“There’s nothing like a national crisis to get the country thinking about child care. An obvious and recent example is the response to the COVID-19 pandemic.”
That’s the opening of Season 2, Episode 1 of the Federal Reserve Bank of Boston’s “600 Atlantic” podcast (named after the bank’s address).
The first season covered the country’s geographic disparities, the “widening gaps in economic and social well-being between regions.”
“Season 2: A Private Crisis” looks at the fact that, “The nation’s child care system is broken. Parents strain to afford it, low-paid workers struggle to stay in it, and high-quality care is hard to find. This puts perpetual stress on families and the economy. Still, major reform has been elusive.”
One glimmer of hope: The pandemic has forced the country to appreciate child care’s importance.
“Advocates say the pandemic has shown that a healthy child care sector is critical to the economy, and the time for comprehensive reform is now. But it faces major obstacles. The cost is massive, and there is sharp disagreement about what it should look like.”
The podcast unpacks these issues in a series of episodes:
1 – “What’s the real economic impact of child care?”

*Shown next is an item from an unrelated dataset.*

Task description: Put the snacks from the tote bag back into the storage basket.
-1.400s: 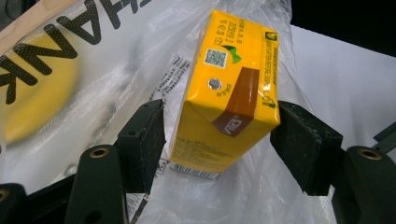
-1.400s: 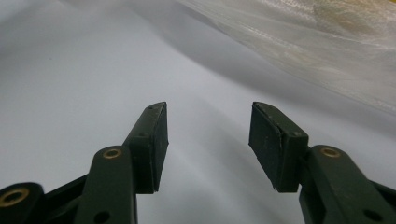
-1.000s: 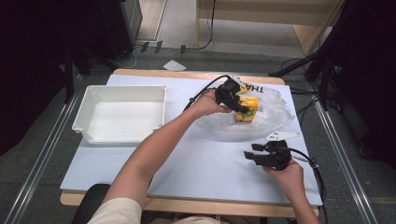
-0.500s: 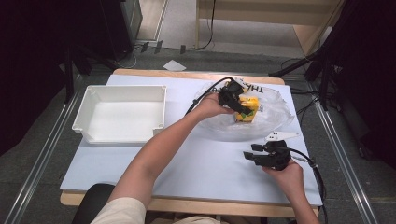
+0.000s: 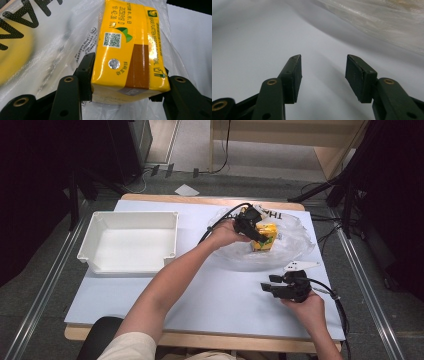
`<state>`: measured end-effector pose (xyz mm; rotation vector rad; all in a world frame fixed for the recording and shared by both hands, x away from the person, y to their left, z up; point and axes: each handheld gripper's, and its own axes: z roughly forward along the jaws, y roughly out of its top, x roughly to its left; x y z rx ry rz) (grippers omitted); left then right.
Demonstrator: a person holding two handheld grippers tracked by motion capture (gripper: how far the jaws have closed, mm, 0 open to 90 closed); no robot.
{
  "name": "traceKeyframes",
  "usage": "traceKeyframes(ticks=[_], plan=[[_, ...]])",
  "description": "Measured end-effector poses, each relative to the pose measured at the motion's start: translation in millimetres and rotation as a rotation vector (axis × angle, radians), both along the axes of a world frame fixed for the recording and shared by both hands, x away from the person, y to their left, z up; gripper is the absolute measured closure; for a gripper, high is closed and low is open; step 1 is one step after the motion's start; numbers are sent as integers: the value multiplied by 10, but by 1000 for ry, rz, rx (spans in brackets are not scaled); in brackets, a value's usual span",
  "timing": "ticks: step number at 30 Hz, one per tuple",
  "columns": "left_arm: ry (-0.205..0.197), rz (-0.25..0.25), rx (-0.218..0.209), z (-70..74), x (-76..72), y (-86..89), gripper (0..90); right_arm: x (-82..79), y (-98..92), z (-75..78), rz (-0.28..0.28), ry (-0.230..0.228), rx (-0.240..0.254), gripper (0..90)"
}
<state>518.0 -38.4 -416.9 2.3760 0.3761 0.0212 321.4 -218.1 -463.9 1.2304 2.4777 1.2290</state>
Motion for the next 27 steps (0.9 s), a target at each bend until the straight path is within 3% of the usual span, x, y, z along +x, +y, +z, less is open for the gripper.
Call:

2 – “U.S. history hides clues about child care and the fight for reform”
3 – “The shared burden of a broken child care system falls on parents, providers, workers”
4 – “Women’s work: Women bear the brunt of the child care crisis,” and
5: “What’s the true cost of child care reform? Change v. the status quo”
A key podcast question: Will child care change in ways that make the country stronger, or will the potential for powerful reform fade as the country moves through the pandemic?